COAF APONTA R$ 19 MI ATÍPICOS NA GO UP E PF CITA FRIAS COMO AGENTE CENTRAL
Segundo a CNN Brasil, a produtora do Dark Horse movimentou R$ 8,95 mi a crédito e R$ 10,07 mi a débito entre novembro e dezembro de 2025, e a PF descreve Mario Frias como agente central na decisão de Dino
A Polícia Federal apontou mais de R$ 19 milhões em movimentações consideradas atípicas nas contas correntes da Go Up Entertainment Ltda, produtora do filme Dark Horse sobre a trajetória de Jair Bolsonaro (PL), segundo a CNN Brasil. As transações foram identificadas pelo Coaf (Conselho de Controle de Atividades Financeiras) e encaminhadas à PF, informação que consta na decisão do ministro Flávio Dino, do STF, divulgada nesta quinta-feira (10). No mesmo material da operação Make Up, a representação policial descreve o deputado federal Mario Frias (PL-SP) como “agente central” de uma suposta organização criminosa estruturada para captar, disseminar e ocultar recursos de verbas públicas, trecho reproduzido na decisão de Dino e reportado por veículos que tiveram acesso ao documento. ![]()

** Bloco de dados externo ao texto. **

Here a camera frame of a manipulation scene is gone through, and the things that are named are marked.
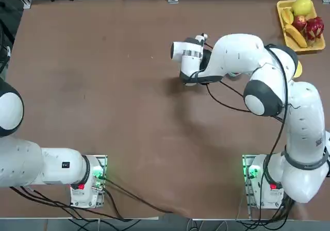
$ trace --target yellow tray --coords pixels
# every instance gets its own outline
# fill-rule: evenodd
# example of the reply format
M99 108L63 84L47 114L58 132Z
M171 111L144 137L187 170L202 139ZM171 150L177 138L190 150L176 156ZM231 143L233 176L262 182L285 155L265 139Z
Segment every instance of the yellow tray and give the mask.
M291 8L292 4L295 2L295 0L287 0L287 1L279 1L277 3L277 12L278 12L278 17L279 17L279 21L280 21L280 25L282 26L282 31L283 31L283 35L284 35L284 40L285 43L288 47L290 47L291 49L293 49L295 52L311 52L311 51L319 51L319 50L323 50L325 48L325 41L324 41L324 37L323 34L321 35L320 39L316 39L315 43L312 46L309 46L307 48L301 48L293 38L291 38L290 36L287 35L287 33L283 30L284 28L284 23L282 20L282 16L281 16L281 11L285 8ZM315 12L315 8L314 5L312 6L312 11L309 15L306 16L306 19L311 19L311 18L315 18L316 12Z

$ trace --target dragon fruit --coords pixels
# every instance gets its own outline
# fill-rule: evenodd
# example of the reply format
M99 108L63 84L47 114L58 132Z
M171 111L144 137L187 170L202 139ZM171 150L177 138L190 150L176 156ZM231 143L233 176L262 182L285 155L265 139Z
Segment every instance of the dragon fruit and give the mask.
M324 24L320 17L307 20L305 37L308 42L314 42L316 38L321 38Z

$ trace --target floor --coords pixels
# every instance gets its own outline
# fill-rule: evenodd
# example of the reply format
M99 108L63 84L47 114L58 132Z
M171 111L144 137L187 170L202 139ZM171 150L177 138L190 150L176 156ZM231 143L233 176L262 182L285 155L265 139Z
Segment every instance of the floor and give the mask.
M6 8L0 8L0 18L6 23L10 31L15 35L18 29L20 19L23 13L23 5L18 0L0 0L6 3ZM119 230L124 229L129 226L132 222L121 223L119 221L107 220L111 222ZM80 225L84 225L84 221L76 221ZM166 214L159 218L159 220L142 220L136 226L132 227L131 231L138 230L171 230L171 231L182 231L187 228L188 219L184 217L177 216L175 214ZM207 221L204 222L201 230L216 230L221 222L220 221ZM235 222L228 221L228 230L245 230L245 228ZM72 231L78 230L79 227L69 222L66 219L0 219L0 230L1 231ZM113 230L112 227L101 223L100 227L97 222L91 223L86 226L86 229L89 231L106 231ZM303 221L288 221L286 225L281 228L282 231L307 231L307 230L330 230L330 222L303 222ZM222 225L218 231L225 231L226 226Z
M119 230L124 229L135 221L129 223L119 223L119 221L107 220L111 224L115 225ZM76 221L80 225L84 225L84 221ZM188 219L174 215L166 214L163 217L160 217L159 220L142 220L136 226L130 228L130 231L140 231L140 230L157 230L157 231L184 231L187 228ZM202 231L215 231L221 221L206 221L204 222ZM235 222L227 221L229 231L243 231L245 228ZM276 228L280 224L274 224L269 226L271 228ZM330 223L328 222L303 222L303 221L288 221L286 225L281 228L282 231L308 231L308 230L329 230ZM31 220L0 220L1 231L77 231L79 227L69 222L68 220L61 219L31 219ZM100 228L98 229L98 223L94 222L86 226L88 231L108 231L114 230L112 227L101 223ZM226 226L222 225L218 231L225 231ZM256 230L266 230L263 227L259 227Z

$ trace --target wooden tabletop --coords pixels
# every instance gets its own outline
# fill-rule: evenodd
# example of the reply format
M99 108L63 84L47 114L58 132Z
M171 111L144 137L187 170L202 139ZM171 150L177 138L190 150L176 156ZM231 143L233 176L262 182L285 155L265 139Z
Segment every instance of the wooden tabletop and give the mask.
M173 41L202 32L209 44L231 33L283 44L278 0L93 0L34 2L25 10L7 80L22 95L25 118L17 137L42 147L108 155L108 177L145 200L191 218L234 219L244 185L242 154L266 154L280 124L216 103L205 87L184 87L170 59ZM314 0L330 41L329 6ZM299 80L314 84L330 127L329 50L299 56ZM243 91L247 77L225 82ZM244 108L221 84L223 102ZM283 135L277 151L284 148ZM68 186L38 187L69 201ZM330 182L293 219L330 220ZM160 213L112 189L126 217ZM67 217L1 189L1 217ZM109 202L102 209L114 215ZM239 218L248 218L243 201Z

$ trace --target banana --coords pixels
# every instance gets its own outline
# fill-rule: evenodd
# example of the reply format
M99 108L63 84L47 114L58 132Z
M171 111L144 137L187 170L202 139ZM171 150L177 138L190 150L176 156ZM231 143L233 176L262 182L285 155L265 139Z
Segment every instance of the banana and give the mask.
M292 25L286 24L284 31L291 35L301 48L307 48L307 42L301 33Z

Conforme a CNN Brasil, as movimentações nas contas da Go Up abrangem o período de 10 de novembro de 2025 a 30 de dezembro de 2025, com R$ 8.955.158,00 a crédito e R$ 10.077.913,00 a débito. A PF indica que, entre os remetentes de recursos para a empresa, figura Frias, que realizou transferências no montante de R$ 645.400,00. O parlamentar é produtor executivo do longa e ex-secretário de Cultura; Karina Gama, dona da produtora, também é alvo dos 49 mandados de busca e apreensão cumpridos em São Paulo, Rio de Janeiro, Ceará e no Distrito Federal, em parceria com a CGU.
A operação autorizada por Dino apura suposto desvio de emendas parlamentares repassadas a organização da sociedade civil. Segundo a PF, há indícios de organização criminosa formada por agentes públicos e privados suspeita de direcionar valores a empresas subcontratadas de forma irregular, sem comprovação da efetiva prestação dos serviços. Levantamentos financeiros apontam movimentação da ordem de centenas de milhões de reais entre empresas do esquema investigado, sob crimes de peculato, falsidade documental, lavagem de dinheiro, organização criminosa e ilícitos licitatórios. Fonte: CNN Brasil.